🤖 AI Summary
To address the lack of open-source support and non-ideality compensation capabilities for memristor-based compute-in-memory hardware in neuromorphic edge AI, this work designs and implements the first fully open-source memristor interface and computing board. The hardware employs a mixed-signal read-write-verify loop, while the software stack integrates high-level APIs and a chip-in-the-loop fine-tuning framework. We propose a novel voltage-incremental proportional-integral (VIPI) weight mapping method and a closed-loop fine-tuning strategy to enable high-precision analog conductance programming and dynamic compensation of device non-idealities.

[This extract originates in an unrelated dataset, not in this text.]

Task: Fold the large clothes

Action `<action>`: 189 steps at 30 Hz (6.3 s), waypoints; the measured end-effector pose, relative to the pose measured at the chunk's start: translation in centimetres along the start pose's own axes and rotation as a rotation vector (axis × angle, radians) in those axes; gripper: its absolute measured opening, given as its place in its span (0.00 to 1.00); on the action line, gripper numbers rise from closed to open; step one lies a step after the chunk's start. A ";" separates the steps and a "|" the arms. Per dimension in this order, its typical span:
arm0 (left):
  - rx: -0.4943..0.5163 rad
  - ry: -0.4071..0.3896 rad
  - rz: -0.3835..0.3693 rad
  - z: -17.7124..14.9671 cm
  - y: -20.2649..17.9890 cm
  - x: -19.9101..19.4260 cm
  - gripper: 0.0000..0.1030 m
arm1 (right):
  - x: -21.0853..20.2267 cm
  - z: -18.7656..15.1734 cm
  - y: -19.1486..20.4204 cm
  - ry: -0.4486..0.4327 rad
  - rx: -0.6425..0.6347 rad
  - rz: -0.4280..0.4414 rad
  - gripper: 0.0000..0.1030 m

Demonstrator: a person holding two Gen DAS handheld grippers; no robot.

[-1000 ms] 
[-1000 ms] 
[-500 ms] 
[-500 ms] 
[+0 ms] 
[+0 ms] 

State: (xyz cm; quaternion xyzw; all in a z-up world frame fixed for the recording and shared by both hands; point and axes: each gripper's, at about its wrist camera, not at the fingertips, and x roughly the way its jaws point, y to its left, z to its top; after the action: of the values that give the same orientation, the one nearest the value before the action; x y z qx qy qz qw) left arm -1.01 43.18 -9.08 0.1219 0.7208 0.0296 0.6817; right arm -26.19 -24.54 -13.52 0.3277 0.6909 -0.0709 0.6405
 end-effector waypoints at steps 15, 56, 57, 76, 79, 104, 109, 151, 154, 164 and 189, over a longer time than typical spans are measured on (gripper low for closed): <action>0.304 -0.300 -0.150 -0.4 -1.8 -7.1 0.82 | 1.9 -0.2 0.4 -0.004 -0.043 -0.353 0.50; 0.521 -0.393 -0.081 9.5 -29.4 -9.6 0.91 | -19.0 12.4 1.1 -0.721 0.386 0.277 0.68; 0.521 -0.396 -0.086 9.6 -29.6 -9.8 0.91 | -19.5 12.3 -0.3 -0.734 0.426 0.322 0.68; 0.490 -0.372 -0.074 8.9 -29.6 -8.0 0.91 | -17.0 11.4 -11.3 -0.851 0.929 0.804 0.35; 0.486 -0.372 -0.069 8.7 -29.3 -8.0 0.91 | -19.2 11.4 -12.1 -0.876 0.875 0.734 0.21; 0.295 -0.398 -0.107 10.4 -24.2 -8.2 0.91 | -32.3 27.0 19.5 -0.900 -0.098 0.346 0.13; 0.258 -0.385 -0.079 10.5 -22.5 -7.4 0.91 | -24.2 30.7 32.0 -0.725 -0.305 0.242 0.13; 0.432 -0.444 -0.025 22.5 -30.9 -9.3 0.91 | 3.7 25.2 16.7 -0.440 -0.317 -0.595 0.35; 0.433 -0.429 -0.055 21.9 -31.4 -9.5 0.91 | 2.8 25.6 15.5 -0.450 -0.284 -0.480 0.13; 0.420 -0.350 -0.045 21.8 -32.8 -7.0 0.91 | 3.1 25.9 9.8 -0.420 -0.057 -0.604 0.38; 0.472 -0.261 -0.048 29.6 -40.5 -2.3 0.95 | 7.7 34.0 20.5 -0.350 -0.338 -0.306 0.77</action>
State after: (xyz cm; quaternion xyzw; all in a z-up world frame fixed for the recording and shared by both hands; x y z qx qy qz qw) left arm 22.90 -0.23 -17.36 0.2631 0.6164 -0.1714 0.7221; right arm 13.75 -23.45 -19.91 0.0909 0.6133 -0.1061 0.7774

Experimental validation on MNIST handwritten digit recognition and real-world robot obstacle avoidance demonstrates successful model deployment, on-chip weight loading, and online adaptive learning—comprehensively verifying an end-to-end workflow from offline training to continuous edge-side optimization.
📝 Abstract
Memristive crossbars enable in-memory multiply-accumulate and local plasticity learning, offering a path to energy-efficient edge AI. To this end, we present Open-MENA (Open Memristor-in-Memory Accelerator), which, to our knowledge, is the first fully open memristor interfacing system integrating (i) a reproducible hardware interface for memristor crossbars with mixed-signal read-program-verify loops; (ii) a firmware-software stack with high-level APIs for inference and on-device learning; and (iii) a Voltage-Incremental Proportional-Integral (VIPI) method to program pre-trained weights into analog conductances, followed by chip-in-the-loop fine-tuning to mitigate device non-idealities. OpenMENA is validated on digit recognition, demonstrating the flow from weight transfer to on-device adaptation, and on a real-world robot obstacle-avoidance task, where the memristor-based model learns to map localization inputs to motor commands. OpenMENA is released as open source to democratize memristor-enabled edge-AI research.